The real question is whether any of these "Experts" have ever had a successful marriage, or even a successful relationship.
1. What do you like most about living together?
Oh brother. If you are living together, you are doing it wrong. No, I am not a prude, but living together is a trial, an attempt to find out if it will work. What happens is you look for reasons it cannot work. Over time, this corrodes the relationship.
Marriage needs to be view as if it is an arranged marriage without the opportunity to leave. Marriage is difficult, and it is easy to find reasons to leave. Don't start out in a position with your mind already primed with reasons to leave, you likely will.
2. What makes you happiest in a relationship with me?
Happiness is always the wrong metric, for pretty much everything. Happiness is nothing more than a temporal emotional release caused by the temporary lifting of the weight of the normal vicissitudes of life.
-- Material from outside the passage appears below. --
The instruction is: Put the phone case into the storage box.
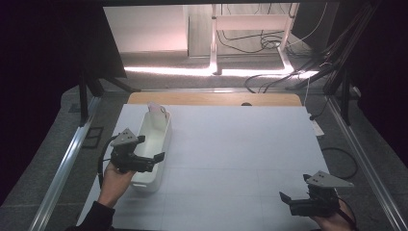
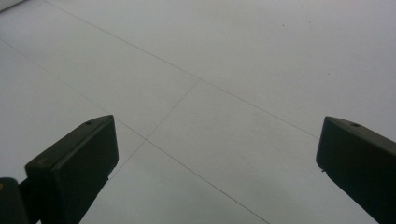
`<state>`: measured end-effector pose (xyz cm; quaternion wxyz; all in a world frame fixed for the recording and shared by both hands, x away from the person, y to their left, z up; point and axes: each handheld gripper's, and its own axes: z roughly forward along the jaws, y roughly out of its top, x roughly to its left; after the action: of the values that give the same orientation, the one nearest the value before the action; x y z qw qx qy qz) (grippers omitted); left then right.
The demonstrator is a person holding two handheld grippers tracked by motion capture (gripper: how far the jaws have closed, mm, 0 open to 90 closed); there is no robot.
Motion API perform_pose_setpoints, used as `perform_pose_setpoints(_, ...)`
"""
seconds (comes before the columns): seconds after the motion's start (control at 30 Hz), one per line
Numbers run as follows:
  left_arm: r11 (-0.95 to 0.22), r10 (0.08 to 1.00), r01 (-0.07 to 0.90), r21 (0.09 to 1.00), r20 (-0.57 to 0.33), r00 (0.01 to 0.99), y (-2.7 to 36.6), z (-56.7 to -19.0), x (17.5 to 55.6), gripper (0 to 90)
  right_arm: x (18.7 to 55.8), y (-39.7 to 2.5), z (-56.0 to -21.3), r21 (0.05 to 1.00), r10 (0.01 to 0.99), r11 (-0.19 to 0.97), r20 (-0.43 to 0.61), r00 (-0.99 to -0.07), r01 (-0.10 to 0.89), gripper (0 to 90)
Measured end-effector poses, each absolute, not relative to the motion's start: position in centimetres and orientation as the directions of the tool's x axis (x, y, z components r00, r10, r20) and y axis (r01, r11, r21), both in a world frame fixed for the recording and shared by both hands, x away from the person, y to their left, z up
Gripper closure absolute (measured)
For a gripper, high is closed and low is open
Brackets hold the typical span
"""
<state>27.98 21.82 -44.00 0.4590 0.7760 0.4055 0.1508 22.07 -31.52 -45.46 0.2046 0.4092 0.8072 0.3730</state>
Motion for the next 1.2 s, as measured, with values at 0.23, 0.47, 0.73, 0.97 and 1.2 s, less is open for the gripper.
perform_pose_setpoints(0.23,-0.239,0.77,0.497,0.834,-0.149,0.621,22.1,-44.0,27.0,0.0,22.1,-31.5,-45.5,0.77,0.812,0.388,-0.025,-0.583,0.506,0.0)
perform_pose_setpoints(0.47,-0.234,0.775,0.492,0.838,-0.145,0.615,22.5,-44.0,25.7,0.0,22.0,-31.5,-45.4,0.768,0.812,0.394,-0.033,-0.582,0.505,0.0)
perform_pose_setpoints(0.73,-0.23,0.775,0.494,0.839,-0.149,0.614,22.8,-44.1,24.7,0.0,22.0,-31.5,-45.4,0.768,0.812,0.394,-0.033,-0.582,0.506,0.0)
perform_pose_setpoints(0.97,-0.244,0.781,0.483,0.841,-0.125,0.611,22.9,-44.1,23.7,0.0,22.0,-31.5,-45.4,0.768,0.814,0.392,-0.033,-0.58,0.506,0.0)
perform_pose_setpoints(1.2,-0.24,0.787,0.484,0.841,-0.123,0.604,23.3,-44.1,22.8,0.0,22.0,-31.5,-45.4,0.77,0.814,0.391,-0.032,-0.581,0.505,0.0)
You go to a movie, it takes you away from the bills, the problems, work, the kids, and all the rest. You leave happy, even elated. Then a few minutes later reality intrudes, and the happiness fades.
The proper metric is joy, or contentment, or a similar state, not happiness.
3. What are you saving for?
Leading questions like this will lead your potential spouse to answer the question in a way you are more likely to approve of, rather than to tell you the truth. Here they are likely to realize they need to be saving for something, and since you are a potential spouse that goal should be "spousey." So they will likely say something like, marriage, or family, or children.
You got worse than bupkis with that response, you got Hillarian misdirection.
What you need to know are your potential mates long term goals, and ultimately whether you, and your goal can fit together.
4. What about religious differences/similarities?
Whut? Have these exerts dated for even a few minutes? This is presumably advice for people who are seriously considering marriage. Is it even possible to spend many months, or preferably a few years dating someone, and not know this information. If so, you are simply doing dating wrong.
By all means ask this question, but really, dating is a mechanism through which you find out about other people, their goals, desires, actions, hypocrisies, loves, hates, and everything in between. These relationship experts seem to be providing advice for fools just off the turnip truck, obliviously entering into a marriage with someone they know nothing about.
5. Where would he rather spend Christmas?
You should know this just by dating long enough to know this factually, without the other needing to answer a question.
6. What role will children play in your life?
Oh, come on. This is not a question to ask once you are thinking about marrying someone. I knew this about every potential partner before I decided the dating relationship had legs. Dating always starts only as an attraction, with potential. The potential becomes something more concrete only if the basic longterm relationship/marriage features are met, you know like whether or not the potential spouse want kids, family, etc. This should be addressed very early in any relationship with potential. If your date shies from this question, they are not serious, and only view you as an enjoyable interlude.
7. What about your sexual desires?
Ask this question. Men need to realize that how women act when they are fishing for a man is unlikely to be the same way they will act once they have caught a man. Women need to realize that men will want to continue to have sex at least as often as they did while dating.
This is a problem area since both are operating under false flag, and with a false understanding.
8. What do you do when you are angry?
If you do not know this you are not done dating. You need to date until you have established a basic full emotional gamut with your potential spouse. Anger, love, friendship, frustration, euphoria, you need to observe these as responses, not ask them as questions. This is what dating is for, us it. You are not done until you know these things.
9. How is your relationship with your mother and sister?
Perhaps like many other of these questions you could ask this after you already know the answer through observation, but really, if you have to ask, the marriage is likely doomed. How often do sociopaths, psychopaths, narcissists, and other flawed persons provide honest answers to questions like this? Right, never. This is an observational issue, not one for questioning.
10. Are we going to keep our independence?
I am, you need to decide for your self. This is a question you ask yourself, not the other.
Such is the state of "expert"relationship advice.